Tunable electronic properties of TiO2 nanocrystals by in situ dopamine functionalization for planar perovskite solar cells

Abstract

A high-quality TiO2 electron transport layer (ETL) should possess a good energy-level alignment, perfect electron mobility, and excellent charge extraction efficiency. Nevertheless, the poor conductivity of amorphous TiO2 film from low-temperature preparation is an inherent problem while the high-crystallined TiO2 after high-temperature sintering (>450 °C) limits its application in the low-cost fabrication and flexible substrates. Here, we develop a low-temperature approach to in situ functionalize TiO2 nanocrystals with dopamine molecules (DA-TiO2 NCs) in the synthesis of the nanocrystals through a non-aqueous sol-gel method. We systematically investigate the tunable electronic properties of TiO2 NCs with the variable DA modification and confirm that DA-TiO2 can tailor the energy level alignment as well as increase the charge-extraction capacity, substantially reducing charge accumulation between the TiO2 and perovskite layer.

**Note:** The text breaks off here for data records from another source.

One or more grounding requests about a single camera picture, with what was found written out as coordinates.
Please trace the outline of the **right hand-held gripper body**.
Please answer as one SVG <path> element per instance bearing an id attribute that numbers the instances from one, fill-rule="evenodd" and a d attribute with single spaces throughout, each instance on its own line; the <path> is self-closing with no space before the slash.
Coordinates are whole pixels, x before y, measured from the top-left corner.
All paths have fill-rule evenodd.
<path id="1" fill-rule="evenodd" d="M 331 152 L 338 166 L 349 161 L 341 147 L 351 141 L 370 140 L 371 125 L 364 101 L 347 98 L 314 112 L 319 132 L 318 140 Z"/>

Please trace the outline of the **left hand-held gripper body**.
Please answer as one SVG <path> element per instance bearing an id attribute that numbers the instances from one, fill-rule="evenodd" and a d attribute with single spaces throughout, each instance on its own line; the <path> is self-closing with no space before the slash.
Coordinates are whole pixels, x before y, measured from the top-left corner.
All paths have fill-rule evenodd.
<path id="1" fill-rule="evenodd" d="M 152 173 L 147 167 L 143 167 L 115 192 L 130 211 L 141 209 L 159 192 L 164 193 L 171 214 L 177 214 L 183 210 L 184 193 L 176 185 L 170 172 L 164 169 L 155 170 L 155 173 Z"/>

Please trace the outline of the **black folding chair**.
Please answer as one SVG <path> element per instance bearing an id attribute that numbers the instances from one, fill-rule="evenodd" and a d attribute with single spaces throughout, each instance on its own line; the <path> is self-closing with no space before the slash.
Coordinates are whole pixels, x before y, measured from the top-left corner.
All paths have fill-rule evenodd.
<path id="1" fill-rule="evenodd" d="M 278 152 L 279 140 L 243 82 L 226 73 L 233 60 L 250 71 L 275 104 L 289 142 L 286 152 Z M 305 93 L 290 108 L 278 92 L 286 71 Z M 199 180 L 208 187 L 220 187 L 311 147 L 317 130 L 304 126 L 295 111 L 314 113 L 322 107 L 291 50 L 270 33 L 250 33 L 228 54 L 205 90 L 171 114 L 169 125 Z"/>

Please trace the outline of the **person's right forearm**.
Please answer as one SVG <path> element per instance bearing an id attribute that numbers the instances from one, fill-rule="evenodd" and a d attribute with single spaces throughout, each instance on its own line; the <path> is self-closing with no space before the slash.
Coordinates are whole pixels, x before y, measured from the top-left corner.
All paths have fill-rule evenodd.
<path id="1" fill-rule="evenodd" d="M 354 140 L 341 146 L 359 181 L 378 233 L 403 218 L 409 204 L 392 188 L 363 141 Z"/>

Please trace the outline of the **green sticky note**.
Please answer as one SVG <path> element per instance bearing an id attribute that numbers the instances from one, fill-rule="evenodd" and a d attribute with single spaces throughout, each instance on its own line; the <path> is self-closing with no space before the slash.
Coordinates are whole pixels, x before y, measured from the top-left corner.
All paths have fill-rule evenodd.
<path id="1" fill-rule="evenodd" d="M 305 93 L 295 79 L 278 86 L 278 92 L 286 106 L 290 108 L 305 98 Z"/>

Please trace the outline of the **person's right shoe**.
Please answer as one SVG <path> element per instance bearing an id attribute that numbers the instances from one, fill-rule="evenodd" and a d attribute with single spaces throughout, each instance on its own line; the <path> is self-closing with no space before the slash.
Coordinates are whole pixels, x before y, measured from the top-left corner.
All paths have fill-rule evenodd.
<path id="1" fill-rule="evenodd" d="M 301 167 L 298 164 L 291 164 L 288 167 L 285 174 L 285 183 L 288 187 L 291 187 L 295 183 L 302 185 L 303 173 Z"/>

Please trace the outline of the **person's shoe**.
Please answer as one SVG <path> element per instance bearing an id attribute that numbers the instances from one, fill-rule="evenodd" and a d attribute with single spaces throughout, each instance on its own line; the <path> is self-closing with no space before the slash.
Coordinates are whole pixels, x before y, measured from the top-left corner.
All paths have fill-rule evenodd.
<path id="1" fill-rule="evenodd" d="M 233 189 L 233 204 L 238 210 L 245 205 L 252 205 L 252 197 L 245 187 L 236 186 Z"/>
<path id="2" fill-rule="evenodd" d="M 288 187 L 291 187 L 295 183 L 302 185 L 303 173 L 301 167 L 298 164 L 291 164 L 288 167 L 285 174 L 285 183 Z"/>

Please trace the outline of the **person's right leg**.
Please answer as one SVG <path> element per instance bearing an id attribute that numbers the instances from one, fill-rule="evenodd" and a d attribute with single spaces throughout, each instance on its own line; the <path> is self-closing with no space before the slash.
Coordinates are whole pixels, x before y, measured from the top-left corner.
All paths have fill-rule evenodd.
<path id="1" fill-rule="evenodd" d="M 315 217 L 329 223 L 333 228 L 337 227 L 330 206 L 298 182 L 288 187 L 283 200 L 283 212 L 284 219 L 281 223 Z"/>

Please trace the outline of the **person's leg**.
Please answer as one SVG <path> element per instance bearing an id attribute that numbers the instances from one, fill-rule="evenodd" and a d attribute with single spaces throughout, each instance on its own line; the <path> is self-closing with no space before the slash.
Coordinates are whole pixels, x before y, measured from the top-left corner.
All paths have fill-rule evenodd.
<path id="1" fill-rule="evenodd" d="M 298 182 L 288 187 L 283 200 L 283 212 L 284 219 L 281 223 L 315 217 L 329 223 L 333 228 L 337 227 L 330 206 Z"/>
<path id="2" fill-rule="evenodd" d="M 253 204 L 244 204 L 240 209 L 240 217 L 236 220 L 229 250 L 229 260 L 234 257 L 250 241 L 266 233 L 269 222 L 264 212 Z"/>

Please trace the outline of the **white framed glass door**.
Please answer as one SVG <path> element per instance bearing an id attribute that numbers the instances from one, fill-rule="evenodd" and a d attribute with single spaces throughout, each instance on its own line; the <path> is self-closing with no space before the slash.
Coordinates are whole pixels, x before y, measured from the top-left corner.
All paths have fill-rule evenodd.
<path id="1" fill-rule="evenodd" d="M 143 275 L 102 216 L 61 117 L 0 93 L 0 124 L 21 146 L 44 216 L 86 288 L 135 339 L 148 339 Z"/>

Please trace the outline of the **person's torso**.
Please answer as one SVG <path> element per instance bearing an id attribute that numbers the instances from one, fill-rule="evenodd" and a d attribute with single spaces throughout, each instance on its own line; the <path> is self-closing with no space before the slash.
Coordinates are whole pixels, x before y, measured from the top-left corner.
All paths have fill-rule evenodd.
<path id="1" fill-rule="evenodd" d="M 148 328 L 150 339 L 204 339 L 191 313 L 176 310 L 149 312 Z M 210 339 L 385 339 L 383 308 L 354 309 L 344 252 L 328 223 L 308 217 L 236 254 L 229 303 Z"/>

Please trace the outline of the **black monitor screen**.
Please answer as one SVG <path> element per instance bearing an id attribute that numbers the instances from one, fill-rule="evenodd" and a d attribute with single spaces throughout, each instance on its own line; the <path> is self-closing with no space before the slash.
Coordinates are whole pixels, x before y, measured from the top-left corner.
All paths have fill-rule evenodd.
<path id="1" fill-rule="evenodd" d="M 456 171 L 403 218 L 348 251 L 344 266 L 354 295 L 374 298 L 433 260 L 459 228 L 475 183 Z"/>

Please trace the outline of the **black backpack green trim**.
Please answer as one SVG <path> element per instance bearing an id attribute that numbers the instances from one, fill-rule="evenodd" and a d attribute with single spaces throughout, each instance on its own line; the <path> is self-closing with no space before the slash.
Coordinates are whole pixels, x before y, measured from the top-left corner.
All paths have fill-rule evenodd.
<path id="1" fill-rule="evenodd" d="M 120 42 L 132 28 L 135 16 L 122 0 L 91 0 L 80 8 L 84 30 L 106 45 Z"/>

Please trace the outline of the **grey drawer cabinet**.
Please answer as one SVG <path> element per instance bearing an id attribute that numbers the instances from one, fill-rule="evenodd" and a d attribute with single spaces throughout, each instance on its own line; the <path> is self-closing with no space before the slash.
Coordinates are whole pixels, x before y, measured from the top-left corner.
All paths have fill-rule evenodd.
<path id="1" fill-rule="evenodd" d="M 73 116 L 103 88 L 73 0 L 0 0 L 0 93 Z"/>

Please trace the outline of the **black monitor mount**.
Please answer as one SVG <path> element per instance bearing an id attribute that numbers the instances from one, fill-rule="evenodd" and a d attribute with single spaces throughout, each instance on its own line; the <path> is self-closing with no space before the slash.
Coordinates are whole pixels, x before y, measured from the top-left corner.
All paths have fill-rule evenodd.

The in situ anchored amino groups (-NH3+) not only preferentially boost the in-plane growth of perovskite grains but also induce the red-shift absorption of perovskite via the strong electrostatic interaction with Br− ions. Based on the DA-TiO2 NCs ETLs, the power conversion efficiency of the fully ambient-processed planar FAxMA1-xPbBryI3-y PSCs is optimized to 19.45%.